Other aid workers, however, said the ongoing mobilisation of forces by both sides could threaten their work. "There is movement of troops, especially along the North-South border, which could affect access," said an international NGO worker.

A journalist in Juba pointed to another complication - a growing rapport between the SPLM and rebels from the war-ravaged Darfur region, who recently met in Juba to discuss a common strategy against the Khartoum government.

"A situation where Darfur rebels become cosy with the Southerners will stoke the tension," he said. "The NCP government will not encourage its perceived and real opponents to bunch together and it will get more messy if groups in the east also come into the picture."

Further tension, the Juba-based observer said, could lead to a skirmish, especially in Abyei, but full-scale war was unlikely at the moment.
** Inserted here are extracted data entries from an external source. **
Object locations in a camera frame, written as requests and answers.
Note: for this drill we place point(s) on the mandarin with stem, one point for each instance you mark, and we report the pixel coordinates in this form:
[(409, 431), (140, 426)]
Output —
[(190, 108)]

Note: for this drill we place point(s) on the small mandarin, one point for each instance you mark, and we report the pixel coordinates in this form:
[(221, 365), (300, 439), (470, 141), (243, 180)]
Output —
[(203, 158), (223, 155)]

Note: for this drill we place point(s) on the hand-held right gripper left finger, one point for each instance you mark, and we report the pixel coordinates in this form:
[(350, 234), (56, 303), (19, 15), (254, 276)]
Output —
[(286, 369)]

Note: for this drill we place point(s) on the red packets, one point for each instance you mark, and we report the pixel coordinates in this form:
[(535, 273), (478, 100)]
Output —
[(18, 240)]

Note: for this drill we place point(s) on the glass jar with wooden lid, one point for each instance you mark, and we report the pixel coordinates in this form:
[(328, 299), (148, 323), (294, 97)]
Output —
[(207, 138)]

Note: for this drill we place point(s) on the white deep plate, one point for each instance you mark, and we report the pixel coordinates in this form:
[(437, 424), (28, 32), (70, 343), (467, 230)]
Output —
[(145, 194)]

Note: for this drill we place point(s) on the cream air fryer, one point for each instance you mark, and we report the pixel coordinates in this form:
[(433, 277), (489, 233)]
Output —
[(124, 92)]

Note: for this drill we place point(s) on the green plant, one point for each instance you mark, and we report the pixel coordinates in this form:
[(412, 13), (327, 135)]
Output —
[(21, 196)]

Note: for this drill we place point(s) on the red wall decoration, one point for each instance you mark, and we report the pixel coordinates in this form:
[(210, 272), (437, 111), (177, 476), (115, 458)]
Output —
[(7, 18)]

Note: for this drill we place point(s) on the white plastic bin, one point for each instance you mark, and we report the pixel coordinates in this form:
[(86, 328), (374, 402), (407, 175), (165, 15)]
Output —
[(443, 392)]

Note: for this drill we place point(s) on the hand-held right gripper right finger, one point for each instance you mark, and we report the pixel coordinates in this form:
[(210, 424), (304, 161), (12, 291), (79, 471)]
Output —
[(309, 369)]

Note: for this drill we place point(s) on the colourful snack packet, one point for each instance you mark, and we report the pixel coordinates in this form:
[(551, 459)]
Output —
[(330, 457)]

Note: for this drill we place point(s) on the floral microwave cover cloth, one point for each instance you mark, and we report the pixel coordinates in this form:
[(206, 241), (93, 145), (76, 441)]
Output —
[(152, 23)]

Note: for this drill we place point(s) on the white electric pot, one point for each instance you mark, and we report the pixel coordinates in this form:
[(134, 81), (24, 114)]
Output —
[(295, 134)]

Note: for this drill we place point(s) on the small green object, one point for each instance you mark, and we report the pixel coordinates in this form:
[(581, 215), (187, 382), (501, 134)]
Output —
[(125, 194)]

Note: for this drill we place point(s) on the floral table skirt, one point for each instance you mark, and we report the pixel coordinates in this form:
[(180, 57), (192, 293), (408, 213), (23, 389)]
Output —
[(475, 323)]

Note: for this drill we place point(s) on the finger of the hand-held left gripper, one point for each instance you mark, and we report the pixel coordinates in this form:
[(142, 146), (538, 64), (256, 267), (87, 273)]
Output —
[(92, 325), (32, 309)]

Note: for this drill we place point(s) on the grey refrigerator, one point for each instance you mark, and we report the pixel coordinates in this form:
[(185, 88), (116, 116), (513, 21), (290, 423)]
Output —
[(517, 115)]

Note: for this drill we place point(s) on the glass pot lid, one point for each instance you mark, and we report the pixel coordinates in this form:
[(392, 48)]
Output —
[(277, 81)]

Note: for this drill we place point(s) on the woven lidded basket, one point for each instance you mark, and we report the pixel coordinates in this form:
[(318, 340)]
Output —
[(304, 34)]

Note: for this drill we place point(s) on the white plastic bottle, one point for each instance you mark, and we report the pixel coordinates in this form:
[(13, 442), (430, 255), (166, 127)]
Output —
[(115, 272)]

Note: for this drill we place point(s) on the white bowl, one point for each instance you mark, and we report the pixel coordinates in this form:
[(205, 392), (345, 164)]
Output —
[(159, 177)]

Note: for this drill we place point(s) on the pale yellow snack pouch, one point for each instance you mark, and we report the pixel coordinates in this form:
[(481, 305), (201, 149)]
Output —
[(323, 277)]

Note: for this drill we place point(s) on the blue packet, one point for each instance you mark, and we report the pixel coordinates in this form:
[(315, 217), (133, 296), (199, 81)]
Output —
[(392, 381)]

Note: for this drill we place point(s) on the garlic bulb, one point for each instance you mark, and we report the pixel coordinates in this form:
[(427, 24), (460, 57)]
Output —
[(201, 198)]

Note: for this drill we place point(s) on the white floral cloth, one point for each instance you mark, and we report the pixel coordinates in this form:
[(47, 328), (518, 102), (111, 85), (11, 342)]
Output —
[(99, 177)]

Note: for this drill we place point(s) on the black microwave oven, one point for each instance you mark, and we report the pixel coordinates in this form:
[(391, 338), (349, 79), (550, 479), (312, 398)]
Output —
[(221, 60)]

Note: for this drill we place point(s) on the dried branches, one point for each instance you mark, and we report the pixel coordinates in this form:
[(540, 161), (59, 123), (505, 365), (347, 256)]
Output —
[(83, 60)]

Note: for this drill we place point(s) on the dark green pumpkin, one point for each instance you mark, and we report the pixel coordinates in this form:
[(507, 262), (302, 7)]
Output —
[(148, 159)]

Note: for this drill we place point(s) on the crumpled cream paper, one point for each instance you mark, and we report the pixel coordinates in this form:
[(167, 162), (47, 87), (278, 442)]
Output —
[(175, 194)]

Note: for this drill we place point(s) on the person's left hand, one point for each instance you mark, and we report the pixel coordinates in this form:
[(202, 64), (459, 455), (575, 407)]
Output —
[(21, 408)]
"It takes one drunken soldier to shoot in the air; that would spark off some shooting from both sides," he said. "But neither the North nor the South can afford a war at this time."

This view was echoed by top SPLM leaders. "We believe there will be no war," Machar told IRIN. "If there is difficulty, we will call in IGAD [the Intergovernmental Authority on Development], the African Union, the UN Security Council, the international community."